Um potente terremoto de magnitude 7.4 abalou o oeste da Colômbia nesta segunda-feira (10), resultando na morte de pelo menos 20 pessoas e deixando um rastro de destruição. O tremor, que ocorreu a uma profundidade de 96 quilômetros, provocou o desabamento de edifícios e aprisionou moradores sob os escombros, desencadeando uma corrida contra o tempo para o resgate e o atendimento às vítimas em diversas localidades.
As Consequências Imediatas e o Balanço de Vítimas
As primeiras horas após o sismo revelaram um cenário de devastação nas cidades mais afetadas. Em Pereira, capital do departamento de Risaralda e um importante centro da região cafeeira, o prefeito Mauricio Salazar confirmou a morte de 18 pessoas, além de relatos de indivíduos soterrados em estruturas que cederam. Na cidade de Manizales, duas vítimas fatais foram registradas, conforme informado pelo prefeito Jorge Eduardo Rojas em entrevistas a veículos de comunicação locais.
Alejandro Eder, prefeito de Cali, uma das maiores metrópoles colombianas, destacou que as avaliações preliminares apontavam para o colapso de ao menos vinte edificações na localidade, com indícios de pessoas presas sob os destroços. A extensão completa dos danos materiais e o número exato de feridos ainda estavam sendo levantados enquanto as equipes de emergência trabalhavam incansavelmente.
O Epicentro e a Abrangência do Sismo
O epicentro do terremoto foi localizado próximo a San José del Palmar, uma área pouco povoada na província de Chocó, situada na costa do Pacífico colombiano. Apesar da localização remota, a magnitude considerável do tremor, revisada pelo serviço geológico do país para 7.4, fez com que seus efeitos fossem sentidos em uma vasta extensão territorial, com relatos de impacto em nove departamentos e nas 32 capitais departamentais.
A agência de gestão de desastres da Colômbia informou ter recebido comunicados que descreviam evacuações generalizadas e os primeiros registros de danos em múltiplas regiões. A governadora de Chocó, Nubia Carolina Córdoba, confirmou feridos e estragos significativos em Quibdó, capital da província, e alertou a população sobre a possibilidade de réplicas que poderiam intensificar o cenário de risco. Na província vizinha de Risaralda, além de Pereira, o governador Juan Diego Patiño reportou que algumas edificações em outras cidades da região cafeeira também sofreram sérios prejuízos.
Resposta e Esforços de Resgate
Diante da escala do desastre, as autoridades colombianas mobilizaram recursos para prestar assistência e verificar a segurança de infraestruturas críticas. A cidade de Cali, por exemplo, solicitou o envio urgente de equipes de socorro especializadas de Bogotá e Medellín para reforçar os esforços de busca e salvamento nas áreas mais atingidas da capital do Valle del Cauca.

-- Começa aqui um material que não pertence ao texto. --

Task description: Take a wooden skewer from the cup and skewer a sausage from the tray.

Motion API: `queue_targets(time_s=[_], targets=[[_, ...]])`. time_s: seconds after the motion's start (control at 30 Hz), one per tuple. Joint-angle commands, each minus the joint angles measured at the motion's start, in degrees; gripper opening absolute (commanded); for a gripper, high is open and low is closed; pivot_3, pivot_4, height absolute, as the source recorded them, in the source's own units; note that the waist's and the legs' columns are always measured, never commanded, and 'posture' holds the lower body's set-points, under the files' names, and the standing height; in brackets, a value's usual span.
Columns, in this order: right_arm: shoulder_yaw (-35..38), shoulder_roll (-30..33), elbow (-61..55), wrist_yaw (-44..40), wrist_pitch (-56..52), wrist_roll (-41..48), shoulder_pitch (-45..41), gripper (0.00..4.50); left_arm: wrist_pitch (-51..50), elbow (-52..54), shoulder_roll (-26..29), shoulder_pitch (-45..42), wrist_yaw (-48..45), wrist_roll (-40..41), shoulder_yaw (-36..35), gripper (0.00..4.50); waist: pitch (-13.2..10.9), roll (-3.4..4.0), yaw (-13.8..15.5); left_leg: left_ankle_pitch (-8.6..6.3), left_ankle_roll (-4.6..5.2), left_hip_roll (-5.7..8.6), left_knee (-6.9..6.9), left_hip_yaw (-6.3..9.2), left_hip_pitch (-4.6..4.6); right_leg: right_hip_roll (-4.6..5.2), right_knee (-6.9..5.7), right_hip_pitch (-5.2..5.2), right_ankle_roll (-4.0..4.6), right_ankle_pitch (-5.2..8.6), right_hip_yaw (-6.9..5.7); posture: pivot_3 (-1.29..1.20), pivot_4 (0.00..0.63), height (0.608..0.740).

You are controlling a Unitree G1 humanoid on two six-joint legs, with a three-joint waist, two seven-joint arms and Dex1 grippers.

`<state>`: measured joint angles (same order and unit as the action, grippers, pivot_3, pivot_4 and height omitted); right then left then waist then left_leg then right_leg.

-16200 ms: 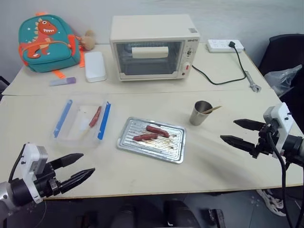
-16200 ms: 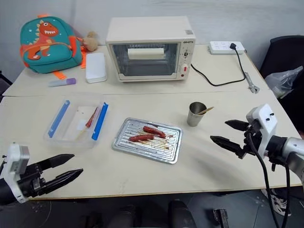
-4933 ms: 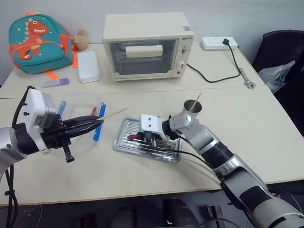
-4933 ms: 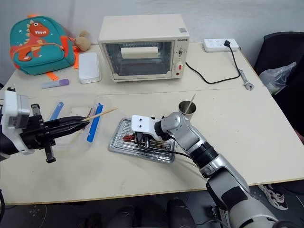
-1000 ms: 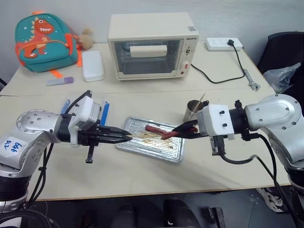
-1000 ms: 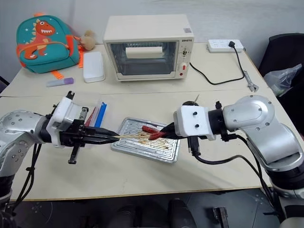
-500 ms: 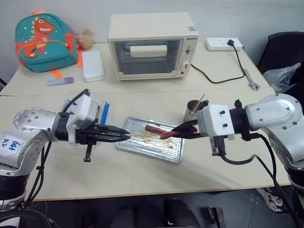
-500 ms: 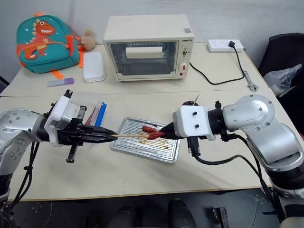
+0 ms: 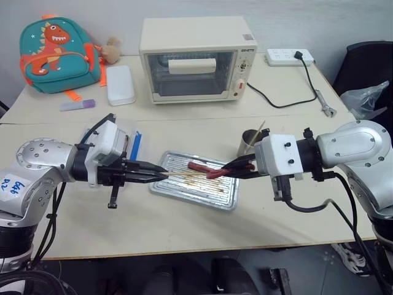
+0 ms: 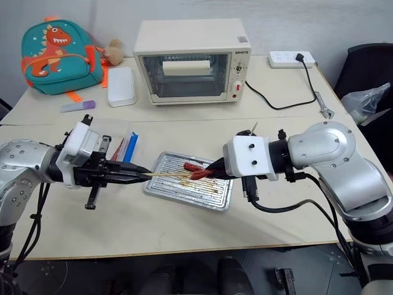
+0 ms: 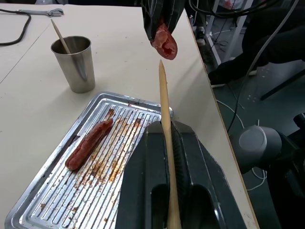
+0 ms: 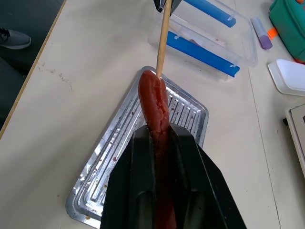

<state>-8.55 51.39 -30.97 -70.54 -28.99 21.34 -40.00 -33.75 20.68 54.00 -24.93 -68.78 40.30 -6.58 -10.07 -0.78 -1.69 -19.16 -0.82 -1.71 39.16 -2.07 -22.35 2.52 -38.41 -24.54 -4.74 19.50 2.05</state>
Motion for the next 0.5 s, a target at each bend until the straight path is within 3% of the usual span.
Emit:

A autoridade de aviação civil do país agiu prontamente, comunicando a suspensão de voos nos aeroportos de Pereira, Manizales, Quibdó, Armenia, Cartago e Buenaventura. Esta medida preventiva teve como objetivo permitir que inspetores realizassem verificações detalhadas da integridade estrutural das pistas e terminais, garantindo a segurança das operações aéreas futuras e priorizando a segurança pública.
O Contexto Regional e os Ecos do Tremor
A força do abalo sísmico transcendeu as fronteiras colombianas, sendo claramente percebido em regiões da vizinha Venezuela. Testemunhas da agência Reuters reportaram ter sentido o tremor no estado fronteiriço venezuelano de Táchira e na cidade de Barquisimeto, no centro-oeste do país. Embora o sistema de alerta de tsunamis dos EUA tenha rapidamente descartado qualquer ameaça costeira, o incidente reacendeu memórias de eventos sísmicos recentes e mais graves na região.
Este evento ocorre em um cenário de crescente preocupação com a atividade sísmica na América do Sul, uma área tectonicamente ativa. A Colômbia, situada no Anel de Fogo do Pacífico, é particularmente suscetível a tremores de terra, tornando a preparação e a resposta a desastres naturais uma prioridade constante para suas autoridades e para a resiliência de suas comunidades.
Enquanto as equipes de resgate continuam suas operações sob a ameaça de novas réplicas, a Colômbia inicia a dolorosa contagem de perdas e a avaliação completa dos estragos. A solidariedade e a coordenação entre as diversas esferas do governo e a comunidade internacional serão cruciais para a recuperação das áreas afetadas e para mitigar o impacto de futuros eventos sísmicos na região, reforçando a importância de medidas de prevenção e prontidão.